DESCRIPTION OF THE TASK:
Go through the entries below and copy every line that holds the word "camera".

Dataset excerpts
----------
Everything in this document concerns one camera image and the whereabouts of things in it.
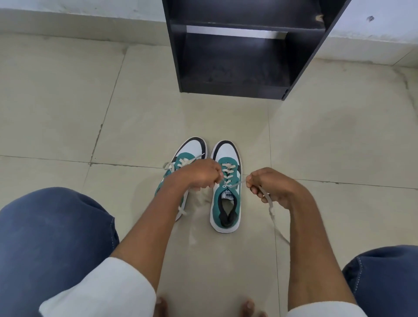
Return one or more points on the person's left hand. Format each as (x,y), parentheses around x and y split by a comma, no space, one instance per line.
(196,173)

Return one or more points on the person's right hand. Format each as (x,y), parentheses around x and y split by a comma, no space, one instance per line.
(272,183)

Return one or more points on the person's right fingers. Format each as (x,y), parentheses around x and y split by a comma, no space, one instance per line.
(258,189)

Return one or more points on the person's left fingers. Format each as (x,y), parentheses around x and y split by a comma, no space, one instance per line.
(214,182)

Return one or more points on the white shoelace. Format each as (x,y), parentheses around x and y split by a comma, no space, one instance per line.
(184,161)
(277,225)

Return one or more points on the person's right forearm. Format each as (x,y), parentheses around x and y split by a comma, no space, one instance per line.
(313,248)

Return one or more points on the person's left forearm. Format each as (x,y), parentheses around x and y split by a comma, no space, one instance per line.
(147,228)

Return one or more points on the green white sneaker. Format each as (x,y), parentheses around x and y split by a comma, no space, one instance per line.
(187,150)
(225,209)

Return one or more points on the person's right bare foot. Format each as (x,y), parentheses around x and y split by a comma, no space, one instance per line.
(250,308)

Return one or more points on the person's bare foot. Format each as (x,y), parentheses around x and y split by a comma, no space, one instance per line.
(250,308)
(162,307)

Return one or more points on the black wooden shelf unit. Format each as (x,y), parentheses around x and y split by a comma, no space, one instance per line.
(241,55)

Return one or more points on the person's left bare foot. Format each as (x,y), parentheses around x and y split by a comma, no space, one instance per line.
(162,307)

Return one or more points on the person's white right sleeve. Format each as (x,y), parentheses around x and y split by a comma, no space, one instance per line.
(323,310)

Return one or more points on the person's white sleeve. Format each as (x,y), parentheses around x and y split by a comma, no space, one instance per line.
(323,310)
(104,290)

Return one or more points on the person's white left sleeve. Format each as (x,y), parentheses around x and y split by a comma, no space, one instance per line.
(104,290)

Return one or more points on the person's right leg blue jeans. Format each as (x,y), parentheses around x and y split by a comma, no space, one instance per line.
(385,281)

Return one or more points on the person's leg blue jeans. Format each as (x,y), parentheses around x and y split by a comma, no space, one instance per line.
(52,241)
(385,281)

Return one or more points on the person's left leg blue jeans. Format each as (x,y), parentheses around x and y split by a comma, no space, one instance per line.
(52,241)

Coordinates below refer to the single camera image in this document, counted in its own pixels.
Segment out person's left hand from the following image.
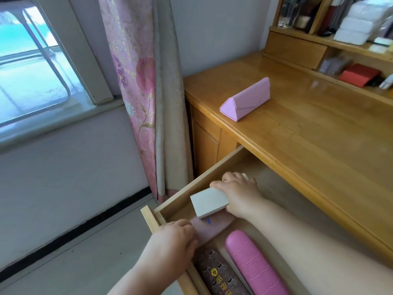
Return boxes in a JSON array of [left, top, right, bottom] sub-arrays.
[[143, 219, 199, 272]]

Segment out person's right hand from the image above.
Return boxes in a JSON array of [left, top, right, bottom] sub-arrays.
[[210, 172, 265, 220]]

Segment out grey cardboard box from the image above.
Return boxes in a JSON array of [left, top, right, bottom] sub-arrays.
[[190, 173, 250, 219]]

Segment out person's right forearm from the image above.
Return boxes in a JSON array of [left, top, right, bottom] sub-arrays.
[[243, 198, 393, 295]]

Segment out person's left forearm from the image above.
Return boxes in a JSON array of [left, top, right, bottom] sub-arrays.
[[107, 258, 178, 295]]

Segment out pink felt pouch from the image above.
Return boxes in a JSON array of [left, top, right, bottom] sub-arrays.
[[189, 212, 237, 247]]

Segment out wooden desk drawer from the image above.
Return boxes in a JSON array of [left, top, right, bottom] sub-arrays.
[[141, 145, 393, 295]]

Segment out brown patterned glasses case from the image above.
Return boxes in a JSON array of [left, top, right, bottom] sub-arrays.
[[193, 248, 243, 295]]

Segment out pink textured glasses case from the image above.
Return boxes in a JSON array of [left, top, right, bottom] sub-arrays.
[[225, 230, 292, 295]]

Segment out pink triangular glasses case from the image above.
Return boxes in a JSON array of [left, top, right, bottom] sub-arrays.
[[219, 77, 271, 122]]

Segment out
----------
EXERCISE SOLUTION:
Everything in this document concerns one camera image and the whereabouts of things in it.
Coordinates below refer to the single camera image in this document, counted in its own pixels.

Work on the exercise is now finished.